Your assignment: Below is some data. Retype exactly the lines starting at the one with "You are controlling" and ending at the one with "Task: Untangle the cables".

Collected data
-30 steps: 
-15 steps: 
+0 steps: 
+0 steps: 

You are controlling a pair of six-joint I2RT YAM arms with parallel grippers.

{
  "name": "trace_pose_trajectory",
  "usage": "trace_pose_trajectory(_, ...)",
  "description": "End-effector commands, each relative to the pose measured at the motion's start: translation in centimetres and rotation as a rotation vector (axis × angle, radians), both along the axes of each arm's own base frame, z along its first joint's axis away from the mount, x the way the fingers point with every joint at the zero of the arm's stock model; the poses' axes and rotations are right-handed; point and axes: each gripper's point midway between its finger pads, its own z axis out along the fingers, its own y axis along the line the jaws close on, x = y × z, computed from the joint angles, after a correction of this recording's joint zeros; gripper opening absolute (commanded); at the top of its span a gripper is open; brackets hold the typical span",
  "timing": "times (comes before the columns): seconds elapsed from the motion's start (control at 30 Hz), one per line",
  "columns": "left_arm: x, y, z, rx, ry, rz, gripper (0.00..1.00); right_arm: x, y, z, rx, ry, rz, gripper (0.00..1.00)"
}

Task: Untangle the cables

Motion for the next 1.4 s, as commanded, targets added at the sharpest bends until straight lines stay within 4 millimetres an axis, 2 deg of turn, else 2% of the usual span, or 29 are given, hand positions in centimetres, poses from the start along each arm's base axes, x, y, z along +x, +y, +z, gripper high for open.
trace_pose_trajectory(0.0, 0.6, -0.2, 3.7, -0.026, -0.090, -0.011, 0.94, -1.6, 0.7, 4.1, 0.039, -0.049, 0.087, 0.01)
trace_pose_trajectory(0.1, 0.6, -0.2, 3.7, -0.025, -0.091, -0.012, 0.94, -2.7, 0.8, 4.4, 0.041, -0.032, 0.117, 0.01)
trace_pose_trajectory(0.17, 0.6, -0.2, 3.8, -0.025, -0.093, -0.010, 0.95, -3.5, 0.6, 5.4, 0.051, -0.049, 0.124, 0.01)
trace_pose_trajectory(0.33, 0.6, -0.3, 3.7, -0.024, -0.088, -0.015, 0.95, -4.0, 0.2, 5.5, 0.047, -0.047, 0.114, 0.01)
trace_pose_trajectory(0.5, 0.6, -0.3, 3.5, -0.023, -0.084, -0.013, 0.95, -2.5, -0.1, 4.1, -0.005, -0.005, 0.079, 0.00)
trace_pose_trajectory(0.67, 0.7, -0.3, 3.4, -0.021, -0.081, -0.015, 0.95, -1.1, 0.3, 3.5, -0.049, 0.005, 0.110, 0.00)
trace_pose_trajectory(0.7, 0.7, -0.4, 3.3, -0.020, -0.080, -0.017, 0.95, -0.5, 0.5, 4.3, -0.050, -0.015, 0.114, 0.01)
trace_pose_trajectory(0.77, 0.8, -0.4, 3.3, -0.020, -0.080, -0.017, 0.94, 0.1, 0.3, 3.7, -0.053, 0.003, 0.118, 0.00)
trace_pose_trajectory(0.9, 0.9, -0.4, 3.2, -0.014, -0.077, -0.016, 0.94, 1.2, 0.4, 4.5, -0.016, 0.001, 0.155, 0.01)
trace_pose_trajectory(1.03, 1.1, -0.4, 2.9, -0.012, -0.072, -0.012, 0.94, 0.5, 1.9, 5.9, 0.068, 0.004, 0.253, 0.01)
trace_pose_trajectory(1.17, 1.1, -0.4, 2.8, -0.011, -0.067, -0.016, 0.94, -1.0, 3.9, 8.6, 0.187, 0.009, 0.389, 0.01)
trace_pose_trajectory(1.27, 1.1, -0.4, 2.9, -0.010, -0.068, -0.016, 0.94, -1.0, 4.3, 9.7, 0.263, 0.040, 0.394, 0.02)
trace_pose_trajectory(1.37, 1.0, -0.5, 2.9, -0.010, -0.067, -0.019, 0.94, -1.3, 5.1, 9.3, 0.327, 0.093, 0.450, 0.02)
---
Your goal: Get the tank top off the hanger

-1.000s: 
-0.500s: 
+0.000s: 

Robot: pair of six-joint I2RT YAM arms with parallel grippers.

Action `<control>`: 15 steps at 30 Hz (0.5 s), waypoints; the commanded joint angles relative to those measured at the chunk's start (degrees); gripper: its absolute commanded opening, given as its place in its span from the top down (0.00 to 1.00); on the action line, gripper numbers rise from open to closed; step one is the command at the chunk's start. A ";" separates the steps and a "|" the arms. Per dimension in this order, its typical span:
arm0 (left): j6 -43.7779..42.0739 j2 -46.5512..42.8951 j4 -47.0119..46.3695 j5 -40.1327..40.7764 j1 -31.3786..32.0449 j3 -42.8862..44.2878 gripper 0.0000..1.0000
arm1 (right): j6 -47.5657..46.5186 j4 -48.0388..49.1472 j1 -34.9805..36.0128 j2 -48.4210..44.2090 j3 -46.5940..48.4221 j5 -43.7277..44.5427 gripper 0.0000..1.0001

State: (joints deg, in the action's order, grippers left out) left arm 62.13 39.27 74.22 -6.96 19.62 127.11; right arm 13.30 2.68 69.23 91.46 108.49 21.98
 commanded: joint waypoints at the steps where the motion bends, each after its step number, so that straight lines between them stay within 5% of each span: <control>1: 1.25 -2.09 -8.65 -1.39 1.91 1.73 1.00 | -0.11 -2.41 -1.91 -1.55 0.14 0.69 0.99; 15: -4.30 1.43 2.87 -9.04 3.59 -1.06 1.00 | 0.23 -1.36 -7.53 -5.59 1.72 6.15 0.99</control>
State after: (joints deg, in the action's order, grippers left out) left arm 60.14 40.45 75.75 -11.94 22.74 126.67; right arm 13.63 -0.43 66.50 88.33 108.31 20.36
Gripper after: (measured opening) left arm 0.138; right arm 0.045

Answer to this problem:
You are controlling a pair of six-joint I2RT YAM arms with parallel grippers.

{
  "name": "trace_pose_trajectory",
  "usage": "trace_pose_trajectory(_, ...)",
  "description": "End-effector commands, each relative to the pose measured at the motion's start: translation in centimetres and rotation as a rotation vector (axis × angle, radians), both along the axes of each arm's own base frame, z along its first joint's axis away from the mount, x the way the fingers point with every joint at the zero of the arm's stock model; the poses' axes and rotations are right-handed; point and axes: each gripper's point midway between its finger pads, its own z axis out along the fingers, its own y axis along the line the jaws close on, x = y × z, computed from the joint angles, after a correction of this recording's joint zeros; gripper opening absolute (commanded); at the top of its span a gripper is open; brackets hold the typical span",
  "timing": "times (comes before the columns): seconds elapsed from the motion's start (control at 30 Hz), one per line",
  "columns": "left_arm: x, y, z, rx, ry, rz, gripper (0.00..1.00); right_arm: x, y, z, rx, ry, rz, gripper (0.00..1.00)"
}

Task: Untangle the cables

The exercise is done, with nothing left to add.